## Goal of the exercise
In the entries below, find each line with the word "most" and pull it out.

## Information supplied
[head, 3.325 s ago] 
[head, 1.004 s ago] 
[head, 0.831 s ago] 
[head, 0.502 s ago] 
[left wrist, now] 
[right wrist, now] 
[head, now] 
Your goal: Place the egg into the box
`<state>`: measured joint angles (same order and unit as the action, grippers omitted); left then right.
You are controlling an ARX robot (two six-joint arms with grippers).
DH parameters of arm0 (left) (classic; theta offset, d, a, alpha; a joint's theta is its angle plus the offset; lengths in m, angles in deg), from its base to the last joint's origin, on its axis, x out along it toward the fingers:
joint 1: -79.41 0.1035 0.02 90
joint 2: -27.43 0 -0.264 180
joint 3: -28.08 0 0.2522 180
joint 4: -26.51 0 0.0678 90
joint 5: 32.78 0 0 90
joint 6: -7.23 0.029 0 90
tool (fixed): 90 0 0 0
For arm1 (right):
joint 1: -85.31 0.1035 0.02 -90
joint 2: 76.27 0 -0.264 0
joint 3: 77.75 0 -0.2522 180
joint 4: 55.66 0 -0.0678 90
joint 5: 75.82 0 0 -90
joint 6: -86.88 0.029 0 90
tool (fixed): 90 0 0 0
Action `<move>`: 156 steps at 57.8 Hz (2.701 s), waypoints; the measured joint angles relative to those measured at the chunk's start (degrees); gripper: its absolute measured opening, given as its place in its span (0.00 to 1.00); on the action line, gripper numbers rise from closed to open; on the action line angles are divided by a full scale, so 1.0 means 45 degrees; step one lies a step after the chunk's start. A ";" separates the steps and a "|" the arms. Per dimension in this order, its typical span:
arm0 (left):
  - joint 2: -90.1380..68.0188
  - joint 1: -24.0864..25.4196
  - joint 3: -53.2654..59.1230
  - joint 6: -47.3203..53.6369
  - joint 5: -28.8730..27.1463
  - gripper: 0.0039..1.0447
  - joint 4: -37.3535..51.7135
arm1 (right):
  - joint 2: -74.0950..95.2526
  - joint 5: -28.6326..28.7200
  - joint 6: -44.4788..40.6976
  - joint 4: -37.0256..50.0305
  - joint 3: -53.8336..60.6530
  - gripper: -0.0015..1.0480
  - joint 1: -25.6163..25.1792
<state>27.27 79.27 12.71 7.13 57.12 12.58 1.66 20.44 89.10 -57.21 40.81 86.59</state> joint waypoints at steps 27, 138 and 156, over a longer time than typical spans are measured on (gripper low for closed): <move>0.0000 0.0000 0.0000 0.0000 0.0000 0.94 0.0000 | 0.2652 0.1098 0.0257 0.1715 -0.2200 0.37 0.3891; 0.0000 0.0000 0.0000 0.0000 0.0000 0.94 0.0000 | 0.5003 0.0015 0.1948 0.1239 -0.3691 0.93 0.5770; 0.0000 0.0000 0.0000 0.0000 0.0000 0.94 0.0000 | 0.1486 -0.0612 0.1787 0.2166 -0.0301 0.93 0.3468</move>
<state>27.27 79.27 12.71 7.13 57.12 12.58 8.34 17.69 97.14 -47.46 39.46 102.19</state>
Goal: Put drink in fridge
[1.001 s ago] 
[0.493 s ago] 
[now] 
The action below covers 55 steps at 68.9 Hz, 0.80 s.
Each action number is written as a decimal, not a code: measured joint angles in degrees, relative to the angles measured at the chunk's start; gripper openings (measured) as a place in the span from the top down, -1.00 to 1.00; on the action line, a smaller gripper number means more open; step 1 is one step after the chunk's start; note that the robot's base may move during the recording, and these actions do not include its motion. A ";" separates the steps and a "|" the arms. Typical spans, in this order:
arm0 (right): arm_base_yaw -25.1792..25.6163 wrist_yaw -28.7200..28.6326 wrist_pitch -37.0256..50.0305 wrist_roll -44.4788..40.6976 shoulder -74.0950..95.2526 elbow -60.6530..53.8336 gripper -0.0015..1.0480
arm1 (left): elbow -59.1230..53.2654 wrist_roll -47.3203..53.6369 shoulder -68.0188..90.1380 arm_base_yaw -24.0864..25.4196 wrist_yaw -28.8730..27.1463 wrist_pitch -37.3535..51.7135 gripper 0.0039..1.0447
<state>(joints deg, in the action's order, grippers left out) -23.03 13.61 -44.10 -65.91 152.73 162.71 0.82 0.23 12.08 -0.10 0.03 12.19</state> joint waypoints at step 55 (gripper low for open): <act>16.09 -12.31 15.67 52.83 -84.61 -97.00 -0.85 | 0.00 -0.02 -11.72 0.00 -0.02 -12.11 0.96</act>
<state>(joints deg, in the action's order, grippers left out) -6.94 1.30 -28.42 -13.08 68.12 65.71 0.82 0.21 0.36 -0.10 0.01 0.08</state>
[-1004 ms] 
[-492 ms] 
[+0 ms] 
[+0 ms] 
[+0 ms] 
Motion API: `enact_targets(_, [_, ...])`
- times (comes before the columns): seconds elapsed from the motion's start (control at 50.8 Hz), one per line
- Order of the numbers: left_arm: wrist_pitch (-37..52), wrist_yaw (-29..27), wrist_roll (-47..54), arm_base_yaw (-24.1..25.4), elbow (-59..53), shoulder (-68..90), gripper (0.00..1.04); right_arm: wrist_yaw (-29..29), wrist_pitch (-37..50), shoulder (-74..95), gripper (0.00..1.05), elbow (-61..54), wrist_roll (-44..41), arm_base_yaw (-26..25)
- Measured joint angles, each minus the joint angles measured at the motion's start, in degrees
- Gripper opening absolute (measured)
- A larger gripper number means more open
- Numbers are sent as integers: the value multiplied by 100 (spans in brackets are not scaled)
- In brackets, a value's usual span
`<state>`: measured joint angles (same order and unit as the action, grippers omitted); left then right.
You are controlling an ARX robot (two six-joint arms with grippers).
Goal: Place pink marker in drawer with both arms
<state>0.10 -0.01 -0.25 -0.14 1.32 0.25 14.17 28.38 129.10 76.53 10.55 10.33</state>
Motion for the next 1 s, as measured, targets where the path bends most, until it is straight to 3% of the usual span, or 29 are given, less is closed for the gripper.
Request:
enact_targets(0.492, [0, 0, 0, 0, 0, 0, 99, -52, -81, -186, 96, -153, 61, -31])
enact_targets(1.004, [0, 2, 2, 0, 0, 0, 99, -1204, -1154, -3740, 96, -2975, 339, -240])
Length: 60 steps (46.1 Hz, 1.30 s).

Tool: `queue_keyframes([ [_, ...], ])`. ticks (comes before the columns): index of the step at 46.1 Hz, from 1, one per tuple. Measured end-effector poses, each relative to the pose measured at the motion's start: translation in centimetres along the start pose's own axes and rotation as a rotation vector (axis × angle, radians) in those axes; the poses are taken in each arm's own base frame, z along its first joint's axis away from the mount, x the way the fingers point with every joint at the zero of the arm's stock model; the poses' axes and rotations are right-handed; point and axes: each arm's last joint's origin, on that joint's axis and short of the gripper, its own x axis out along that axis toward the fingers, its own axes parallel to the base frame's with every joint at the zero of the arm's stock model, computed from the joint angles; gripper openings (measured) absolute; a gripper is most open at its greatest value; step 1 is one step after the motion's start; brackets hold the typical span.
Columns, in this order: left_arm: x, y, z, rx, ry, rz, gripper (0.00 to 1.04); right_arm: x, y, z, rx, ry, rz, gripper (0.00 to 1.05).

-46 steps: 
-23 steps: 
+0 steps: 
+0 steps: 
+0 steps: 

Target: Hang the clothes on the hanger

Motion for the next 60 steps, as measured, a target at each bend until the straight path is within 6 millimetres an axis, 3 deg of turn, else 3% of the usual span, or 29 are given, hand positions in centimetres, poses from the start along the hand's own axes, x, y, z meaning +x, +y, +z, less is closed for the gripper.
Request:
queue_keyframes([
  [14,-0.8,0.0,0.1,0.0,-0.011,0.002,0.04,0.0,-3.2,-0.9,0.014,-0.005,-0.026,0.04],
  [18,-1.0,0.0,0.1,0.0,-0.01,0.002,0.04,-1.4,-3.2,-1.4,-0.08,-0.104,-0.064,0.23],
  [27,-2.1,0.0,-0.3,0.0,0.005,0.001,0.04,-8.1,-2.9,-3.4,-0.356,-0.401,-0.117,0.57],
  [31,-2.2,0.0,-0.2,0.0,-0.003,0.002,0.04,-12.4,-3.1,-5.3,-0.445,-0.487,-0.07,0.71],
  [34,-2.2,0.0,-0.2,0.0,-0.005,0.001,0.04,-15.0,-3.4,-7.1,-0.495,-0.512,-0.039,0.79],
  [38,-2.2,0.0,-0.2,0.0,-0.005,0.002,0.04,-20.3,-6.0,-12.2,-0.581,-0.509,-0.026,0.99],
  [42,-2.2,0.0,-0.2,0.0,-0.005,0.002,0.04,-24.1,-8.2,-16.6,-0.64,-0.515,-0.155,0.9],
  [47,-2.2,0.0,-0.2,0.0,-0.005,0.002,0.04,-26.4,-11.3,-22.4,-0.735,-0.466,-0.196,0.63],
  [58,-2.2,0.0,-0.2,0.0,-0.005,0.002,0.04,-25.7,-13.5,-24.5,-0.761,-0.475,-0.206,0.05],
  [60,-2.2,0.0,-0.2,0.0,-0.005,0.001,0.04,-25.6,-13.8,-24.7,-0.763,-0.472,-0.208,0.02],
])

## Answer to this exercise
Motion for the next 1 s, as measured, targets where the path bends most, until it is straight to 3% of the usual span, or 29 are given, less is closed for the gripper.
Tool: `queue_keyframes([ [_, ...], ])`. ticks (comes before the columns): index of the step at 46.1 Hz, from 1, one per tuple. Measured end-effector poses, each relative to the pose measured at the motion's start: translation in centimetres along the start pose's own axes and rotation as a rotation vector (axis × angle, radians) in those axes; the poses are taken in each arm's own base frame, z along its first joint's axis away from the mount, x the way the fingers point with every joint at the zero of the arm's stock model; the poses' axes and rotations are right-handed; point and axes: each arm's last joint's origin, on that joint's axis and short of the gripper, its own x axis out along that axis toward the fingers, its own axes parallel to the base frame's with every joint at the zero of the arm's stock model, computed from the joint angles; gripper openings (measured) absolute; a gripper is most open at its greatest value; step 1 is one step after the motion's start; brackets hold the typical span.

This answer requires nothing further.